Я замерла, не зная, что сказать. Я? Поеду куда-то учиться?
– Надо подумать… – ответила я, хотя внутри почувствовала приятное щекотание.
– А чего думать? – Марина была всегда очень напориста и прямолинейна. – Ты любишь писать, я люблю писать – надо ехать!
Марина и правда прекрасно писала. Мне до нее было далеко. Как-то в десятом классе (а вся сцена выше произошла, когда мы учились в девятом) она зачитывала классу свое сочинение, и там было одно предложение, которое меня поразило так, что я помню его до сих пор: «Ветер развевал полы его шинели». Сейчас я понимаю, что это штамп, да и отдает немного лермонтовщиной, но я до сих пор поражаюсь тому, как 15-летний подросток мог писать сочинения, используя такую лексику. Многое объясняется и бэкграундом Марины: у нее была строгая религиозная семья: папа – военный, мама – врач. Марину воспитывали как «девочку в платье в горошек», и она всячески старалась этому соответствовать: хорошо училась, очень много читала и, как следствие, умела прекрасно излагать свои мысли.
Как-то у нас заменяли учителя старшеклассники, все орали, и они сказали, что если мы не заткнемся, то первым пятерым поставят двойки в журнал. Потом еще пятерым. И еще. Пока мы не замолчим. Все в итоге замолчали, а через несколько минут в классе раздался жалобный писк. Марина плакала, нет, рыдала, но изо всех сил старалась сдержаться.
– Что случилось? – подошла к ней старшеклассница, весь класс затих в ожидании ответа.
– Вы… Вы… Сказали, что… – Она еле говорила сквозь всхлипы. – Что поставили… дв-дв-два первым пятерым, а… а… а… я пя-я-я-я-я-та-а-а-а-а-я…
– Да мы пошутили! – испугавшись, сказал кто-то из ребят. – Мы только сделали вид, смотри, нет ничего!
Марина посмотрела в журнал, там действительно ничего не было, и начала потихоньку успокаиваться, а весь класс снова орать.
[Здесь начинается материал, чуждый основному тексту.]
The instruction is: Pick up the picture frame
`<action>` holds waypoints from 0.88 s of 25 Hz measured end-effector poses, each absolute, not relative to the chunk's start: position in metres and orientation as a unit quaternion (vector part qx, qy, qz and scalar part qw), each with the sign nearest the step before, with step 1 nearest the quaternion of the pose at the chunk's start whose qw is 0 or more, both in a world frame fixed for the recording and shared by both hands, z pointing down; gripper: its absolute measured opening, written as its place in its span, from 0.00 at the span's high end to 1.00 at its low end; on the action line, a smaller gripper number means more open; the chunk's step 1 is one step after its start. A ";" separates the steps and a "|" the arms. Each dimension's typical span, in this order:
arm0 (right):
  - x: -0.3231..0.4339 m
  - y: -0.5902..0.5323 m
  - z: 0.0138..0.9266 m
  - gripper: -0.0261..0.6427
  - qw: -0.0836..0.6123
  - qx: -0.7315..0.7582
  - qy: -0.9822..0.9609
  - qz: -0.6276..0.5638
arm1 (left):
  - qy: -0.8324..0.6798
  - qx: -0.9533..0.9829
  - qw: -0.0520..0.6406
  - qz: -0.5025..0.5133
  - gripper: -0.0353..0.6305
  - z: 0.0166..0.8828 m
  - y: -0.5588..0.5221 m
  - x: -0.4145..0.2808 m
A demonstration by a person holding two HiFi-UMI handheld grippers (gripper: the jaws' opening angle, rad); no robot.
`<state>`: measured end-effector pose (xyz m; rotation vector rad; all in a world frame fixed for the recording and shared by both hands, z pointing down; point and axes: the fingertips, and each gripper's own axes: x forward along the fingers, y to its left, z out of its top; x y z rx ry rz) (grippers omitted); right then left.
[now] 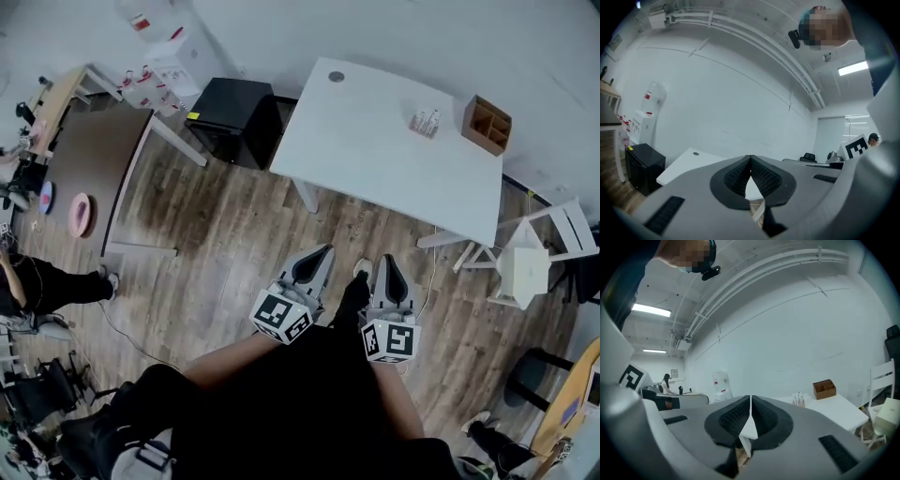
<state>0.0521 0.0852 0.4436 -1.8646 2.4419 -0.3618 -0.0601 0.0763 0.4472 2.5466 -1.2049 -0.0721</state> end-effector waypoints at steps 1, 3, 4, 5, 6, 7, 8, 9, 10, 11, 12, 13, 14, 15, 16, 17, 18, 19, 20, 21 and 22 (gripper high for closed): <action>0.061 0.065 0.442 0.91 0.023 -0.598 0.793 -0.119 | -0.420 0.894 0.157 -0.021 0.94 0.445 0.058 -0.045; 0.079 0.029 0.436 0.91 0.020 -0.592 0.797 -0.116 | -0.412 0.898 0.155 -0.018 0.94 0.440 0.022 -0.016; 0.089 0.013 0.433 0.91 0.016 -0.591 0.799 -0.110 | -0.407 0.899 0.162 -0.022 0.94 0.439 0.004 -0.003; 0.100 0.000 0.431 0.91 0.012 -0.591 0.800 -0.105 | -0.403 0.899 0.173 -0.025 0.94 0.441 -0.014 0.009; 0.111 -0.013 0.433 0.91 0.007 -0.592 0.799 -0.105 | -0.402 0.897 0.182 -0.025 0.94 0.446 -0.031 0.019; 0.123 -0.025 0.438 0.91 0.005 -0.594 0.797 -0.111 | -0.405 0.895 0.187 -0.020 0.94 0.453 -0.049 0.028; 0.137 -0.038 0.444 0.91 0.005 -0.596 0.794 -0.119 | -0.410 0.893 0.186 -0.010 0.94 0.461 -0.067 0.037; 0.150 -0.049 0.450 0.91 0.007 -0.599 0.791 -0.129 | -0.415 0.891 0.183 0.000 0.94 0.468 -0.083 0.045; 0.164 -0.061 0.456 0.91 0.008 -0.601 0.787 -0.138 | -0.419 0.890 0.178 0.009 0.94 0.475 -0.098 0.054; 0.176 -0.072 0.460 0.91 0.006 -0.604 0.784 -0.144 | -0.421 0.890 0.174 0.016 0.94 0.480 -0.111 0.062; 0.186 -0.083 0.464 0.91 0.001 -0.606 0.782 -0.148 | -0.423 0.890 0.171 0.022 0.94 0.484 -0.122 0.069; 0.194 -0.094 0.465 0.91 -0.006 -0.607 0.781 -0.148 | -0.424 0.889 0.169 0.029 0.94 0.488 -0.132 0.076; 0.201 -0.104 0.466 0.91 -0.013 -0.609 0.780 -0.145 | -0.424 0.889 0.168 0.035 0.94 0.491 -0.142 0.082; 0.208 -0.116 0.468 0.91 -0.018 -0.611 0.779 -0.140 | -0.425 0.889 0.167 0.040 0.94 0.495 -0.151 0.087; 0.215 -0.126 0.470 0.91 -0.020 -0.613 0.778 -0.138 | -0.426 0.888 0.166 0.043 0.94 0.498 -0.160 0.093; 0.222 -0.136 0.473 0.91 -0.022 -0.613 0.777 -0.138 | -0.427 0.888 0.166 0.046 0.94 0.502 -0.168 0.098; 0.229 -0.145 0.478 0.91 -0.025 -0.613 0.777 -0.141 | -0.428 0.886 0.168 0.048 0.94 0.506 -0.174 0.104; 0.235 -0.153 0.483 0.91 -0.028 -0.613 0.776 -0.145 | -0.430 0.885 0.172 0.051 0.94 0.511 -0.179 0.109; 0.241 -0.159 0.487 0.91 -0.031 -0.612 0.776 -0.149 | -0.431 0.883 0.177 0.053 0.94 0.515 -0.183 0.113; 0.245 -0.165 0.490 0.91 -0.033 -0.612 0.775 -0.153 | -0.431 0.882 0.181 0.055 0.94 0.518 -0.186 0.117; 0.249 -0.171 0.491 0.91 -0.034 -0.611 0.775 -0.156 | -0.432 0.881 0.184 0.057 0.94 0.520 -0.189 0.119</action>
Ее страх перед плохими оценками меня ужасал, потому что я боялась не столько плохих оценок, сколько некоего фатального конца, типа не перейти в следующий класс, остаться на второй год или, чего хуже, быть отчисленной. Потому что скрыть от родителей плохие оценки не было проблемой, они никогда не смотрели наши с братом дневники, а на вопрос «Как дела в школе?» всегда можно было соврать. Нередко наши разговоры с папой по поводу оценок выглядели примерно так:
– Покажешь дневник? – просил он.
– Можно не буду?
– Можно.
Мама больше переживала за наши оценки и часто говорила, что они с папой были «безумными отличниками», а мы даже не можем постараться и подготовиться к контрольной. Ну, как «мы», скорее только я, потому что брат учился хорошо по всем предметам, за исключением русского и литературы. Его даже перевели в другой класс из-за учительницы, потому что та называла его бездушным: как-то им задали написать сочинение со сложносочиненными конструкциями, и он придумал историю про Петю, который отрезал соседям ноги бензопилой. У моего брата всегда было своеобразное чувство юмора, собственно, оно и сейчас такое, но, к сожалению, консервативная учительница русского и литературы его оценить не смогла.
Мной и моими школьными проблемами, в отличие от проблем брата, никто не занимался, училась я так себе, хотя глупой никогда не была, скорее немотивированной. Ситуация с моей успеваемостью изменилась в старших классах, как раз благодаря Марине. Еще в девятом классе я сказала родителям, что поеду поступать на журфак МГУ, они одобрили мое стремление, и этой мечтой я жила следующие два года, пока не уехала в Москву.